Porush retained his seat in the 1999 elections, and chaired the Knesset inquiry into financial problems of local councils. After Ariel Sharon won a special election for Prime Minister in 2001, Porush was appointed Deputy Minister of Housing and Construction.

He retained his seat in the 2003 elections. In 2005, he caused controversy by saying that then PM Ariel Sharon reminded him of Benito Mussolini. He was re-elected again in 2006, and ran for Mayor of Jerusalem in 2008, losing to the Likud politician Nir Barkat, by 50% to 42%.

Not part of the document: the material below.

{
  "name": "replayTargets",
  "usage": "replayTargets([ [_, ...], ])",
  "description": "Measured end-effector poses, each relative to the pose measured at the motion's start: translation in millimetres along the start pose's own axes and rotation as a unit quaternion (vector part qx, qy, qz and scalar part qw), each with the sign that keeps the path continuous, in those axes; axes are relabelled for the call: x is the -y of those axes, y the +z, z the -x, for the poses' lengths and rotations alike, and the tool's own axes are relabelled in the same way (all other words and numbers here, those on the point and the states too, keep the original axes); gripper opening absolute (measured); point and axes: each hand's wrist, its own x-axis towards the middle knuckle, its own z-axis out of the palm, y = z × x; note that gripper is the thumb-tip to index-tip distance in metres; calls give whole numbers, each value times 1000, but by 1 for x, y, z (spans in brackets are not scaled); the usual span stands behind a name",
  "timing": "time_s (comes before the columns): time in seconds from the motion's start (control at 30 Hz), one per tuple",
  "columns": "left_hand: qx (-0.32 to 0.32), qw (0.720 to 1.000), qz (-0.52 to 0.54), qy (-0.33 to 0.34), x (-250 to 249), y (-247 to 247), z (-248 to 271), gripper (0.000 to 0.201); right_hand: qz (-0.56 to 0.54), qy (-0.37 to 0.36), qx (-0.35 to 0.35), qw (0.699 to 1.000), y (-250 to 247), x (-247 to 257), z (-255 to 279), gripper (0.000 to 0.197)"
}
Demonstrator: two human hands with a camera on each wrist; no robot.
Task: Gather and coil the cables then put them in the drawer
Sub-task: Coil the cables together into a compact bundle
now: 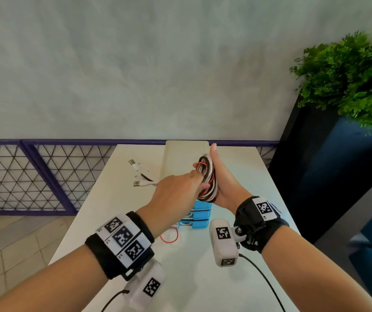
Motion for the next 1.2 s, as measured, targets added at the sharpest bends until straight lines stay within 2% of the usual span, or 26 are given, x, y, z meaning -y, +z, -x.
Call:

Porush retained his Knesset seat in the 2009 elections, and was appointed Deputy Minister of Education in Netanyahu's second government. However, he resigned on 6 February 2011, as part of a seat rotation agreement. He was re-elected again in 2013 and 2015, and was appointed Deputy Minister of Education in the Netanyahu's fourth government formed in May 2015.

In March 2016, Porush was reprimanded by the Knesset ethics committee for saying that the "Women of the Wall" should be "thrown to the dogs". Porush responded by saying that if "Women of the Wall" refrained from eating non-kosher food, he would apologize to them.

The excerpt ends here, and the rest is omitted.